I am 30 years old and have been with my bf for 4 years next week. For over 2 1/2 years of that we have been trying for a baby. We are now in the process of fertility treatment.

I thought I was doing OK, but I'm not and I'm feeling so alone it hurts. His younger brother has just had a baby, another member of the family is due any day, as said up top it's 4 years for us and still no baby, and I'm sick of the sight of periods!!!!!!!!!!!! That's just the tip of my hellish cold iceburg.

I called my GP today who in turn spoke to my specialists who also said that yes, there is a counsellor on offer but I would have to pay as it's only included when/if I reach the IVF stage....I felt so let down and am very aware of how depressed I'm starting to feel and I hate not being able to explain to my bf the full extent. If anyone is out there, I am more than happy to chat


----------



## lucie locket (Jan 9, 2013)

Hi Abzstar2013!!

I know exactly how you are feeling. I don't think you can truly understand unless you are going through it yourself!

I developed stress and anxiety after finding out our best chance would be IVF with ICSI. Ive been signed off work since before Xmas and on anti depressants (didn't really wanna go down that road).

I do find it helpful to talk about how you are feeling, try not to bottle things up, easier said than done! Your bf may be feeling similar emotions to you if you tell him how you are feeling. If you cant talk to him fully how about another member of your family or a friend, just to open up to?

Its so difficult when everyone around you seems to be having babies, that feeling is awful! You are so happy for them but equally wishing it was you. Ive just found out my SIL is pregnant. She had trouble conceiving too but you still ask your self why not me?

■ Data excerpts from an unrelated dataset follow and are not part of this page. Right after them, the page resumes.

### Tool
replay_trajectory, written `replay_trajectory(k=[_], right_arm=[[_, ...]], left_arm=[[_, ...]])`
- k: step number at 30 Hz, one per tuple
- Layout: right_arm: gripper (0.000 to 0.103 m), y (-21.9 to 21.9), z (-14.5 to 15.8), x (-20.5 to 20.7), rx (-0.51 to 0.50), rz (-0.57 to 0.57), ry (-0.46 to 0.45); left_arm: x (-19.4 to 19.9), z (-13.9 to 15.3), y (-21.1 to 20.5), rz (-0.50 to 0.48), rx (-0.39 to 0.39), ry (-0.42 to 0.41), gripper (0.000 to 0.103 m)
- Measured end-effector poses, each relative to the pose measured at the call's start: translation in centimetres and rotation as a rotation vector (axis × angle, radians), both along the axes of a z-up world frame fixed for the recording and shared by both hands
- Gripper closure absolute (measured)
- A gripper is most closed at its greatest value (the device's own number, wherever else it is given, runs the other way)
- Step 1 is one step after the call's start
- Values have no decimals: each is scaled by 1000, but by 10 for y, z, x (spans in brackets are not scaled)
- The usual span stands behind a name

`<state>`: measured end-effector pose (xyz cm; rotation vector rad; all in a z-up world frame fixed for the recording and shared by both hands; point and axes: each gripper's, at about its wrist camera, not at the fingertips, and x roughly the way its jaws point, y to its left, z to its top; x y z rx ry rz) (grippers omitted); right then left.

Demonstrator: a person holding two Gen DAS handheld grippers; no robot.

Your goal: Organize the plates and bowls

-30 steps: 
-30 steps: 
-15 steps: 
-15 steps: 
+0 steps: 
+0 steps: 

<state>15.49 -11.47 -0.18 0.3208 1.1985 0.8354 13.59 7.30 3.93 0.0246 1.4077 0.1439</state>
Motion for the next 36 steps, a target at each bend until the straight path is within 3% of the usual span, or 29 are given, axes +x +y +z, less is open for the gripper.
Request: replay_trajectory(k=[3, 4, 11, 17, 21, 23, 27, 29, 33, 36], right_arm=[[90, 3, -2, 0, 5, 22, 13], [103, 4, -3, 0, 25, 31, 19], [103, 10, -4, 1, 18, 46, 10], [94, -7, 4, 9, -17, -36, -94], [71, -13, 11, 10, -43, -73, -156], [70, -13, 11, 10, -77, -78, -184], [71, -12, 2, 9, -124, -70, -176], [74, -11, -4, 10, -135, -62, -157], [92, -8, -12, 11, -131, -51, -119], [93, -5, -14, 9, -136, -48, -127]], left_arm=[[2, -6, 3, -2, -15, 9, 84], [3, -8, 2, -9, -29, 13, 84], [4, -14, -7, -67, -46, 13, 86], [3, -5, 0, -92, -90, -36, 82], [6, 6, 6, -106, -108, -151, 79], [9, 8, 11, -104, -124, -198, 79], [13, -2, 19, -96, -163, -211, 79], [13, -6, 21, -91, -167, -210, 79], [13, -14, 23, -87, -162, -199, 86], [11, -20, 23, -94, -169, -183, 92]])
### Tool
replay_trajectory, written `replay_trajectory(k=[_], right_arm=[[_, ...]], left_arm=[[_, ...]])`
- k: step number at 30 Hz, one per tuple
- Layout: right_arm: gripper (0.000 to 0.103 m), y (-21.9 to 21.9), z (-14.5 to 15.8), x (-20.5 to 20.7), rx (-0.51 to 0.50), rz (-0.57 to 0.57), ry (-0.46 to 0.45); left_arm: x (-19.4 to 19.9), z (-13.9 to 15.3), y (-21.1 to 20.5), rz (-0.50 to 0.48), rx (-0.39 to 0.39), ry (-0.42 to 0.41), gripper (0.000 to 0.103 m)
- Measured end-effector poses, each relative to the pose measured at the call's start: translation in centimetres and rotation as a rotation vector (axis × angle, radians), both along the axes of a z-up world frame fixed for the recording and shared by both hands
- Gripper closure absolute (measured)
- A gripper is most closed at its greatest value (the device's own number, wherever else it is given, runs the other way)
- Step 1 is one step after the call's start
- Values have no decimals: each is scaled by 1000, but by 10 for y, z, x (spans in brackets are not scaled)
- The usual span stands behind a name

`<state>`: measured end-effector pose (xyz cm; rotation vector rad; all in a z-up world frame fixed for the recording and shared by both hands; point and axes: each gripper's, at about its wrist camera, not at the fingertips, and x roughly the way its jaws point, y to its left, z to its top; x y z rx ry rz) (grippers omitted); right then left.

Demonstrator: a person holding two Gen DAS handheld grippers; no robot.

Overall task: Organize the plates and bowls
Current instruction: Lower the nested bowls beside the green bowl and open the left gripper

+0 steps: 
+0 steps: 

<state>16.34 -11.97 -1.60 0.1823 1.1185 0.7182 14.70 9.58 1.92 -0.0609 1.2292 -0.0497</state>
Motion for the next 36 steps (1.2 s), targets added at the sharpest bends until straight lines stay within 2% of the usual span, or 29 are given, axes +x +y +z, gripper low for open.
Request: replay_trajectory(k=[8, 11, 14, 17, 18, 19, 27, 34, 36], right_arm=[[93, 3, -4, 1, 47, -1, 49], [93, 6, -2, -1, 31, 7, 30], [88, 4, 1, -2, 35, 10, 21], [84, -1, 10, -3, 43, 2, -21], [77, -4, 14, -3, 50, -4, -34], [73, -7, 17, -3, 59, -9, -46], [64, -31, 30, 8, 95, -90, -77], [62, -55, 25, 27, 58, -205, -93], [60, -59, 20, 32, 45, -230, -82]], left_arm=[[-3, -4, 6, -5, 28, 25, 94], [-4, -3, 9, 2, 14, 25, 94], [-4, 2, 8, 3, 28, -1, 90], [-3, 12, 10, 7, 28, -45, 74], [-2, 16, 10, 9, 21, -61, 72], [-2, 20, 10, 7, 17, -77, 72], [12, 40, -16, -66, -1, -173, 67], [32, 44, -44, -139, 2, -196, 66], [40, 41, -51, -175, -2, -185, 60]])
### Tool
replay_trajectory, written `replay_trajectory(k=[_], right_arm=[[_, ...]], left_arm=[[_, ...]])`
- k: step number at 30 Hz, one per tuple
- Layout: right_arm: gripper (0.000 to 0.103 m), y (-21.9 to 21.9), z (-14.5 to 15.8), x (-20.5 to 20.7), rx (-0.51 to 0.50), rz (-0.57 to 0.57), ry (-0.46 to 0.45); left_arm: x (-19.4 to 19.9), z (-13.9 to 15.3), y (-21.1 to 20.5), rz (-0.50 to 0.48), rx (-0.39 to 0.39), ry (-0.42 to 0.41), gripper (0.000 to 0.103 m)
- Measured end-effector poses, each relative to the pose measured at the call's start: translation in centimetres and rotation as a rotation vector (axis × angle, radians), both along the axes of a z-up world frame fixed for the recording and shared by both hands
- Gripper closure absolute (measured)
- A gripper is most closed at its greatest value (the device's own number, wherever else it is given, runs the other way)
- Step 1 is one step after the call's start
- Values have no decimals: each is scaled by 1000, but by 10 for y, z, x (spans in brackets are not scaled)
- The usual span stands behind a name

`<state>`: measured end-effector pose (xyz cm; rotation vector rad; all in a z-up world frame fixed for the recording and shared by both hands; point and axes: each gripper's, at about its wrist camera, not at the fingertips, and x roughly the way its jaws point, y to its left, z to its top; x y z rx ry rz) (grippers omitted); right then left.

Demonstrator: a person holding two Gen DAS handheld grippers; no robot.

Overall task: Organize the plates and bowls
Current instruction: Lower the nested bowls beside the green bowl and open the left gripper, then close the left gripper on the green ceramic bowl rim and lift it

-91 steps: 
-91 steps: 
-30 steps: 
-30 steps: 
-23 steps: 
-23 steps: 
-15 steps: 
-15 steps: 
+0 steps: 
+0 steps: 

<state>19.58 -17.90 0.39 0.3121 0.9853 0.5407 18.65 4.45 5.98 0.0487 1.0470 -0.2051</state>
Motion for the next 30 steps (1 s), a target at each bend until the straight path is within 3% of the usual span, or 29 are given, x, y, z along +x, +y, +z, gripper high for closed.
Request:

I know its easy to say but please, please try to stay positive. I was in a very dark place for a long time but I found time off work to concentrate on myself made all the difference. Do you  exercise? I found that helped. Also reflexology every couple of weeks was great for my anxiety.

Are you currently having IVF? We start ours end of this month.

Hope this has helped a little and remember why you are doing this, you will get there one step at a time!

Any time you need to chat just get in touch! 

All the luck in the world to you!!


----------



## wrxlass81 (Jan 12, 2013)

Hi Abs, 
Like lucie I can completely understand how your feeling at the moment...i too felt very anxious stressed and very low in mood while we were going through all the tests and every friend and relative seemed to be expecting, which was not like me at all. I think it's quite normal for you to feel like that and as lucie says you will get through it with support. 
I hope FF helps with this, I found the more I openly I spoke about how I was feeling the better I felt to get my emotions out and have a good cry when needed!!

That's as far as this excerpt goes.